Lindsay Hill network control, visibility, management

Should I Monitor My Service Provider?

How much monitoring should I do for services that I’ve outsourced? This question comes up frequently with my clients. They’ve paid someone else to manage a service for them, and they’re wondering if they should just leave all monitoring to the service provider. They’re paying for it, so why have a dog and bark yourself? This applies to all sorts of outsourcing agreements - it might be for a simple SaaS-based service, or it might be a complex network environment that you designed and built, and then handed over to a third party to manage.

I paid for it, didn’t I?

The general thinking is that you’ve outsourced the service, and you have contractual agreements for the provider to perform specified monitoring, with SLAs, escalation procedures, and all that tedious stuff in place. So if the outsourcer is doing all that, and I’m paying an eye-watering amount for it, why should I need to do any monitoring myself? Isn’t that all covered? Don’t they respond to faults, and provide me monthly reports? Yes, but…

Trust, but verify

Mostly the provider does things well, and you have a certain amount of trust in them. But trust alone isn’t enough. Things can change - people come and go, the new platform gets oversubscribed, etc. You still need some verification that things are working, at least at a basic level. If you’re a typical organisation, you will have multiple applications and services provided by a variety of external organisations. But you’re still running the internal Service Desk, which is the first port of call for your users. You want to get some early notification if there are issues. Looking at the (usually outdated) “network status page” doesn’t help. You want to get some basic notification in your own alerting tools if there’s any major problems.

The other thing to keep in mind is that if you’ve purchased some standard service at $50/year…well that gives you a pretty good idea of just how much the provider cares. Even SLAs might not help you - a provider can decide it’s more cost-effective to breach their SLAs, rather than resolve the issue in time. They might calculate that it costs $x, and they can sustain it, but for your business it could be catastrophic. You need some ammunition to know how they’re performing, so if you need to change providers, it’s an informed business decision.

By performing basic user simulation testing, you can get an idea of A) Is the service up and responding, and B) Has the performance changed significantly?

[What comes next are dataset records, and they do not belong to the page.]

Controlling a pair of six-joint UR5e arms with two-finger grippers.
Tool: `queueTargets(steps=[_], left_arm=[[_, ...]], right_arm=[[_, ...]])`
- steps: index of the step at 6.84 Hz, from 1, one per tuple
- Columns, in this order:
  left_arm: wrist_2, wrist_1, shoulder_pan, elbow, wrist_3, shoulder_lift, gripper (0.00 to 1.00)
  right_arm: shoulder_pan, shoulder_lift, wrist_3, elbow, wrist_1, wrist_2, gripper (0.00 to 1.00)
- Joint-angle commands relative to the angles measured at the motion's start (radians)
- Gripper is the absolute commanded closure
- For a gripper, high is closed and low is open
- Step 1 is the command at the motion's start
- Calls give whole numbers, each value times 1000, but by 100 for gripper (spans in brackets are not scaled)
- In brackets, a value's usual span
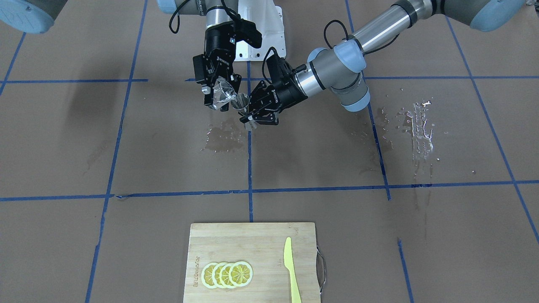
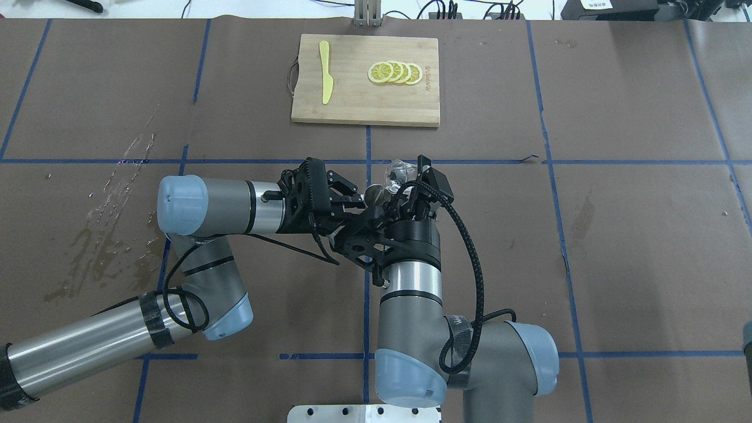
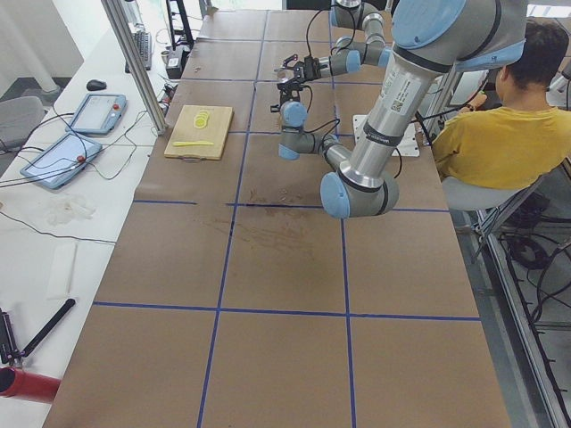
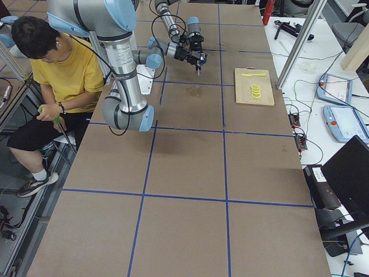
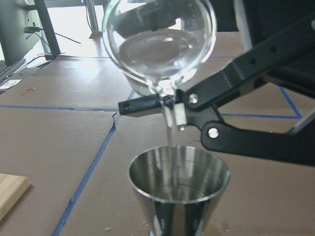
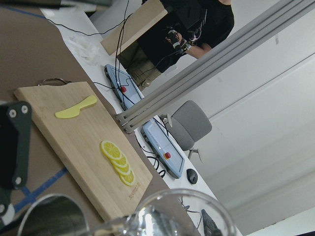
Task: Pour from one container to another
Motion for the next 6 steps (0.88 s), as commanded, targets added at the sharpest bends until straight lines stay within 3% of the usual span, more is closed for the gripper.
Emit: queueTargets(steps=[1, 6], left_arm=[[0, 0, 0, 0, 0, -1, 100], [5, 2, -2, 0, 0, -1, 100]], right_arm=[[0, -2, -58, 1, -21, -21, 100], [-1, 1, -117, 1, -87, -49, 100]])
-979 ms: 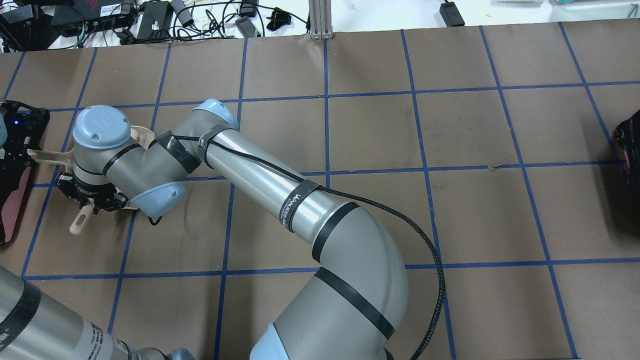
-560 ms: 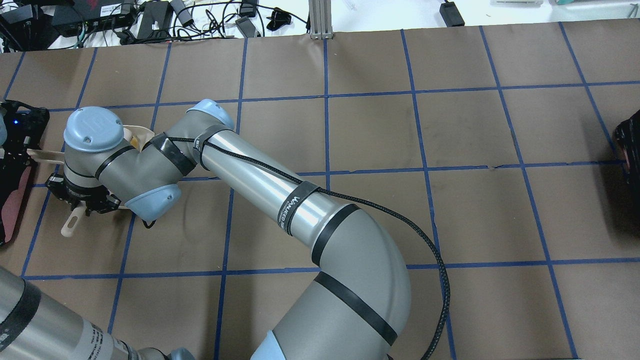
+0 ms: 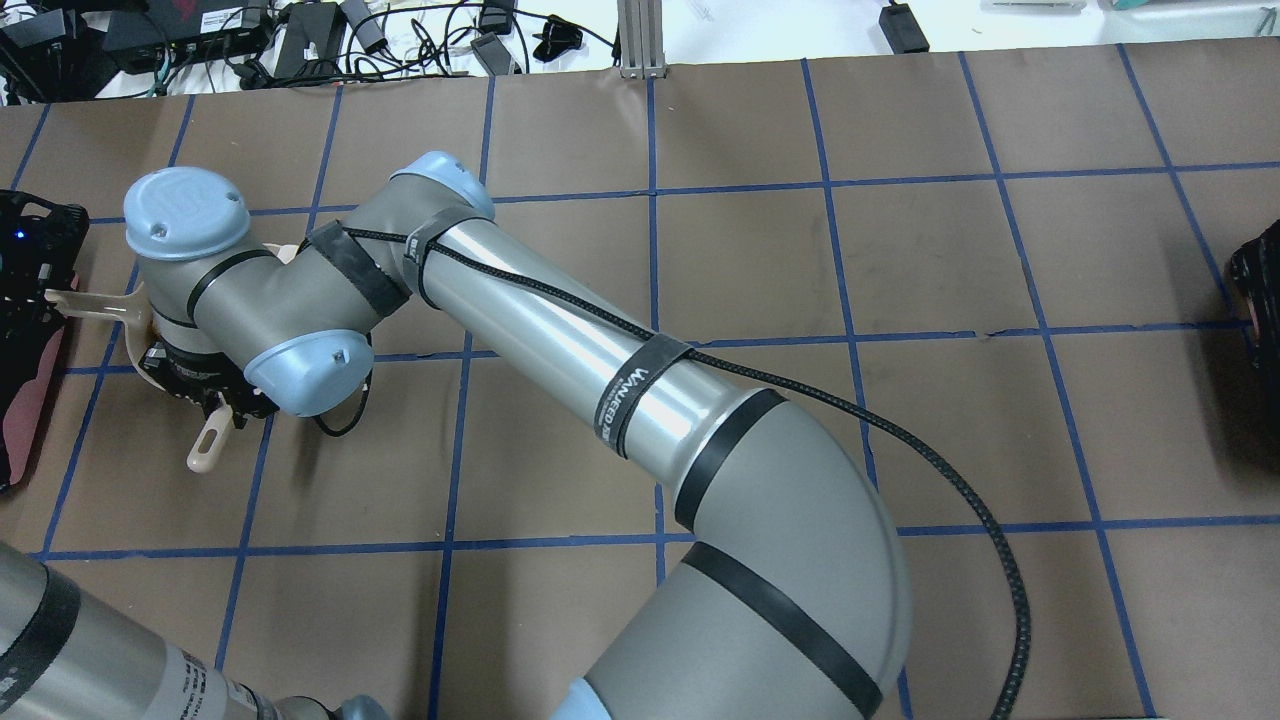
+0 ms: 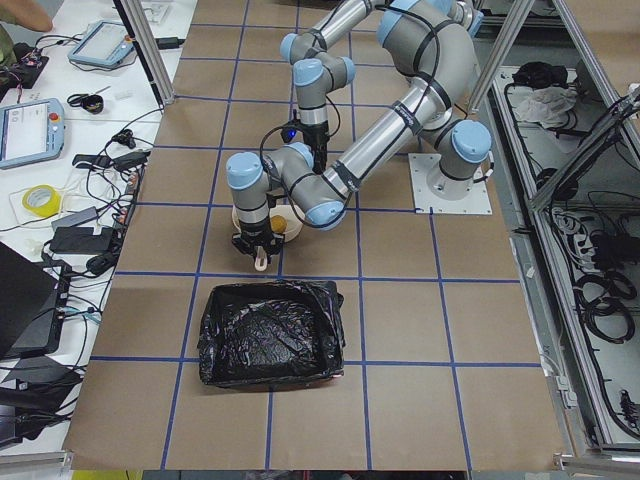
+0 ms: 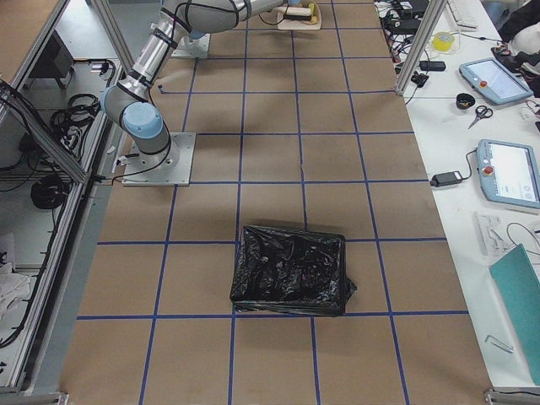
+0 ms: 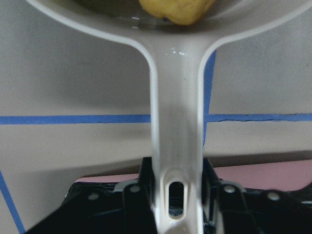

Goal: Sweep and dump trash in nearest bin
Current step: 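Sweep the trash into the dustpan with the brush in the right gripper, then lift the loaded dustpan toward the black bin while the right gripper withdraws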

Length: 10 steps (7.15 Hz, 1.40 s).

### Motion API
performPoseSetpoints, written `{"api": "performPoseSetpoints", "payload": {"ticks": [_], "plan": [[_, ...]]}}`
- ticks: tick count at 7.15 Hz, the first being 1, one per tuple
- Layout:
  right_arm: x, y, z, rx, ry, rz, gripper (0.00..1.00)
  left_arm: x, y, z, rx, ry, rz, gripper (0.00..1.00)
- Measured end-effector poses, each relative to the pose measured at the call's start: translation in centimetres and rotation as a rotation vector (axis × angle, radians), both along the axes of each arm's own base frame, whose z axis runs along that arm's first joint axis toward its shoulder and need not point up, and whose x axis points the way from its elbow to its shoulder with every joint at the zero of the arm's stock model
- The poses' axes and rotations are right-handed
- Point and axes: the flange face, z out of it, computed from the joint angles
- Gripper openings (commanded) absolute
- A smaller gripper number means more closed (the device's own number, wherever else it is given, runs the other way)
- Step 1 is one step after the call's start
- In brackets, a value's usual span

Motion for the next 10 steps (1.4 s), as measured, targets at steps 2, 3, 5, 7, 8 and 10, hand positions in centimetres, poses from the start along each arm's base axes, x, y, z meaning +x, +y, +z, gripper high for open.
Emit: {"api": "performPoseSetpoints", "payload": {"ticks": [2,3,5,7,8,10], "plan": [[-5.6,-0.8,2.2,-0.006,0.055,0.016,0.0,0.3,0.2,2.9,-0.047,0.005,0.02,0.0],[-9.0,-0.9,3.0,-0.01,0.094,0.026,0.0,0.6,0.4,4.4,-0.069,0.025,0.043,0.0],[-17.2,-0.2,3.7,-0.016,0.175,0.064,0.0,3.6,1.5,9.0,-0.116,0.022,0.105,0.0],[-25.1,2.1,4.0,0.004,0.224,0.13,0.0,10.4,4.3,14.0,-0.155,0.007,0.211,0.0],[-28.5,4.1,3.3,0.028,0.247,0.158,0.0,14.2,5.9,16.3,-0.175,-0.01,0.266,0.0],[-32.8,8.2,1.0,0.074,0.31,0.19,0.0,21.6,9.6,18.7,-0.2,-0.041,0.37,0.0]]}}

The only way you can truly rely on this data is if you’re collecting it yourself. This doesn’t have to be done from your own systems - e.g. there’s plenty of cloud-based web monitoring solutions you can use, at a fairly low cost.

Don’t go overboard

All that said, don’t go overboard. Don’t expect to monitor every component of the provided service - you shouldn’t care about it. I’ve seen people want to get deep infrastructure monitoring for a SaaS service they’ve purchased. Don’t waste your time. It’s not up to the provider to give you that level of access, and nor should they have to. You’re not paying for a specific CPU utilisation maximum - you’re paying for a working service. How they do it is up to them. Your only real concern is the end-user experience.

Summary: Don’t try and second-guess everything your provider is doing. There’s a reason you paid them to look after this, right? But don’t completely absolve yourself of responsibility - you need to keep an eye on them to make sure they’re still delivering for you. At the least, you’ll know if things are seriously broken, before the provider gets around to telling you.